Then along comes Mann-made climate change with the temple high priests making all manner of wild prognostications declaring that should the people not succumb to the temple decrees, then ill fortune shall befall the lot of us.
Remember: Mann-Gore-Pig and company knew they had only a small window of opportunity in which to achieve their master’s goals, before the weather turned down and made them out to be snake oil salesmen and charlatans of the worst sort.
And if the Sol keeps his activity at a consistent low, the truth will hurt, but not nearly as much as would the Mann-Gore-Pig lie: The infliction of misery upon the lot of humanity at the behest of the few intent upon turning us into slaves, to be taxed and starved to death.

1 forest 1 says:
willis
I have been a long time reader of this site and i simply believe you need to turn it down a notch

What does that mean? Sorry, I have NO respect for anyone who posts fact- or evidence-free criticism. It looks to me like mischief-making, leaving a bad taste for the victim at no cost of producing any substance on your part. Hiding behind an alias while you behave badly doesn’t say much for you either.

mb says:
May 30, 2010 at 7:48 am
The H you are using here is not the average height of the cone. It is the height of the top point. The average height (thickness) of the cone is not H, it is H/3.
When we are dealing with ice sheets, we are measuring the average thickness of the ice sheet, not some abstract, model produced H. If we insist on making the model assumption that the ice forms a circular cone, the height of this cone is three times the average thickness of the cone.
=============
mb, you must have received your math training at a government school from a teacher who learned his or her math from a methods book. I can think of no other reason for the above. The volume of a cone is exactly one-third of the volume of a cylinder that has the same base area and the same height as the cone. H/3 is not the average height of the cone. The fraction, 1/3, in the equation for a cone, V = 1/3*A*H comes from the calculus (by the disk method or by the solid of revolution method), it is most emphatically not the “Average Height.”
Sorry about that, folks. I am sure someone has already pointed this out. But after reading MB’s mistake three times, I could not help myself.
Back to lurking! 🙂

Dr.
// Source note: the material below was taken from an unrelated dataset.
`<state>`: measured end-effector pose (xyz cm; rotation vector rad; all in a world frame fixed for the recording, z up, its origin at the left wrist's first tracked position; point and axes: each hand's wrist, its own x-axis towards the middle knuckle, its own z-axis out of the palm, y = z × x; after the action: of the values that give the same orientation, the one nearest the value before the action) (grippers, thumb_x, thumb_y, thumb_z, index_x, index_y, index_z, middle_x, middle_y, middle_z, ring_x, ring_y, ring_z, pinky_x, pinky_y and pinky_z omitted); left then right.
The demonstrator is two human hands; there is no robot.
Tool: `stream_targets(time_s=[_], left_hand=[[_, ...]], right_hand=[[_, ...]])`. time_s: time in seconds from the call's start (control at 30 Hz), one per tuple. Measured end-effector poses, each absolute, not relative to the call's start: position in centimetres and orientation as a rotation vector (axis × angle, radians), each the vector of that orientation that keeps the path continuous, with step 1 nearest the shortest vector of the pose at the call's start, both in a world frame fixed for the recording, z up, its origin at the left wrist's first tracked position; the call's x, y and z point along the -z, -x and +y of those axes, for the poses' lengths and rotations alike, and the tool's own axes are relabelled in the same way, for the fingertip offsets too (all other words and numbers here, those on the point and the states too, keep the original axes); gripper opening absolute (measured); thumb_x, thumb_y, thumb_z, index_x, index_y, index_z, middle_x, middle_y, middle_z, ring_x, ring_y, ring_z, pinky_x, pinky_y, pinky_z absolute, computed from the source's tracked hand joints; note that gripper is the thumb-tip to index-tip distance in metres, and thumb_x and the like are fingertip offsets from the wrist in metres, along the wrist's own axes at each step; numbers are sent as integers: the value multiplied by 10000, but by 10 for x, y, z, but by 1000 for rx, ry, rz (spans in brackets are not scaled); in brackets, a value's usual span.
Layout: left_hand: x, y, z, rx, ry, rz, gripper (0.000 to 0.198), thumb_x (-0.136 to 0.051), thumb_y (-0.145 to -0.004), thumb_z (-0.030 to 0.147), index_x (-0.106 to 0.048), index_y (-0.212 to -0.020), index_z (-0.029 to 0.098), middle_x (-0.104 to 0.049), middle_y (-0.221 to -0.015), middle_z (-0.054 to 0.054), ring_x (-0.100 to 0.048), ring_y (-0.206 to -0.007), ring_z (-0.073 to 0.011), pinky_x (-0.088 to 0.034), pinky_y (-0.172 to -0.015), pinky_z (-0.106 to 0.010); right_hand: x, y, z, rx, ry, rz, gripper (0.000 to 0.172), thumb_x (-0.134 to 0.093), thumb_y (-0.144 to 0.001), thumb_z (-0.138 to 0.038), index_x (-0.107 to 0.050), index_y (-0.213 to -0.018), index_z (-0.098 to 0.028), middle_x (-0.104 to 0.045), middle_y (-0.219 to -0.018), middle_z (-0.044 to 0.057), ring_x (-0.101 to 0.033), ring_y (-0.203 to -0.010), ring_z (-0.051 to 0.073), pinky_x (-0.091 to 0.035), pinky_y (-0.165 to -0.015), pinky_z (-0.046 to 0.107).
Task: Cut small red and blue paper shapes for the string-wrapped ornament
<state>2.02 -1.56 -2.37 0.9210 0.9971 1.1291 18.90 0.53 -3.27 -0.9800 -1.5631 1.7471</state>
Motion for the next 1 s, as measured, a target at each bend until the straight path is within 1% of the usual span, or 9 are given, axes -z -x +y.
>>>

Dave, you’re quite right that the (1/3) in the volume of a cone can be arrived at by an integral (this is not Archimedes’ approach but I digress). However, this says nothing about whether it is the “average height”; mb happens to be right on this point.
Nothing in your comment suggests you have any particular meaning in mind when you say “average height of a cone”. How do you define this? I do teach calculus, and this is an elementary fact, but one can say nothing about whether this or that is “the average” of something until we know what that statement means.
Now there are many kinds of averages and one could come up with some exotic ones here, yadda, yadda. But in point of fact there is only one that serves any useful purpose in this discussion, which happens to coincide with the definition you see in a second-term course in integration:
For a function of one variable (a curve) integrate from a to b and divide by the width b-a of the interval of integration. This gives you an “average height” h of the region such that the rectangle of this height on [a,b] has area h(b-a), which is the same as the area under the curve.
For a function of two variables (a surface above a planar region of area A) integrate over the region and divide by A. The value, h, so obtained is such that a cylinder (more correctly, prism) of height h above the region has the same volume, Ah, as the solid bounded above by the surface.
Since the volume of the cone is (1/3) AH, dividing by A gives average height h=H/3. Thus the cone of height H over A has equal volume with the cylinder of height h=H/3 over the same region.
Sorry, all, for the maths lesson — I think this whole discussion, in any case, has degenerated too badly to be of value. Willis, perhaps you’ve better things to do with your time. Personally I think the data in this paper is flawed and simply doesn’t jive with what we observe in the sea ice. (Currently, for example, global extent is above the 1979-2000 mean and thickness, despite poorly obtained and processed data, looks perfectly “healthy”, whatever that means.) The specifics of the calculations don’t make much difference to me beyond that. You have established that their approach is pretty naive, but all we’ve accomplished beyond that is battling over minutae of how calculations are performed.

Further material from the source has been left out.